Take a mindful stroll through “Living Lightly,” where garden creators Wittman Estes demonstrates how thoughtful design can honor rather than overpower the land. The sloped, rocky landscape celebrates the Pacific Northwest's wild beauty with drought-tolerant natives like Huckleberry, Kinnikinnick, and Beach Strawberry. A hovering grated walkway floats above the terrain, revealing the textures of the earth beneath, and guiding visitors to a stone terrace and simple viewing platform. Here, the quiet elegance of dry-scape gardens shows that beauty doesn't require lushness, only respect for what nature has already composed.
Take-home ideas: How to create engaging dry-scape designs that celebrate the existing terrain and native plants.
Zenji Landscape Construction "Essentially Elegant: The Cascade"

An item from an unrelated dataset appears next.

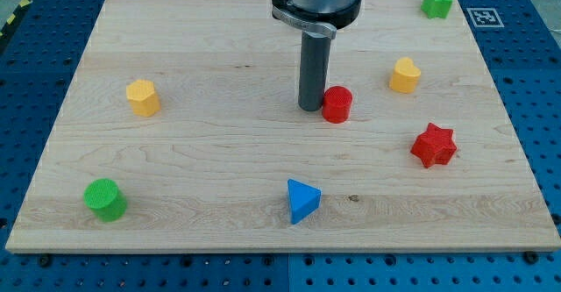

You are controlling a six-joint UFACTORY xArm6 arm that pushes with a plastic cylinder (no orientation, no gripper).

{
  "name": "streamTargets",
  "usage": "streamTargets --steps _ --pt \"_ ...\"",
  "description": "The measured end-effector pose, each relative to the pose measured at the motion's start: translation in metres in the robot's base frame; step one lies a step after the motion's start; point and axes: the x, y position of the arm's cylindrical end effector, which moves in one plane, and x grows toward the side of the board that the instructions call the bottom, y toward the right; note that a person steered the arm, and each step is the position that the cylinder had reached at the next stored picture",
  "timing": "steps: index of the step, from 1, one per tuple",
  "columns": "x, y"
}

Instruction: Place the red circle to the top of red star

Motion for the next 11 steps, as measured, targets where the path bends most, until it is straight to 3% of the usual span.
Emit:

Step away from the busy city and into "Essentially Elegant: The Cascade," where Zenji Landscape Construction invites you to find your sanctuary. A natural stone patio becomes your retreat, surrounded by lush native gardens accented with seasonal color. A functional dry creek routes rainwater naturally, while enhancing the landscape's flow. Settle onto the bench and let the peaceful symphony of water cascading over Grizzly Flats and Vail Granite wash over you, culminating in a drilled Montana Golden stone at the crest. Here, low-maintenance hardscapes and healing waters prove that Leonardo da Vinci was right: “water truly is the driving force of all nature,” essential for rejuvenating not just the garden, but the heart and soul.
Take-home ideas: The use of low-maintenance hardscapes for more enjoyment and less yard work.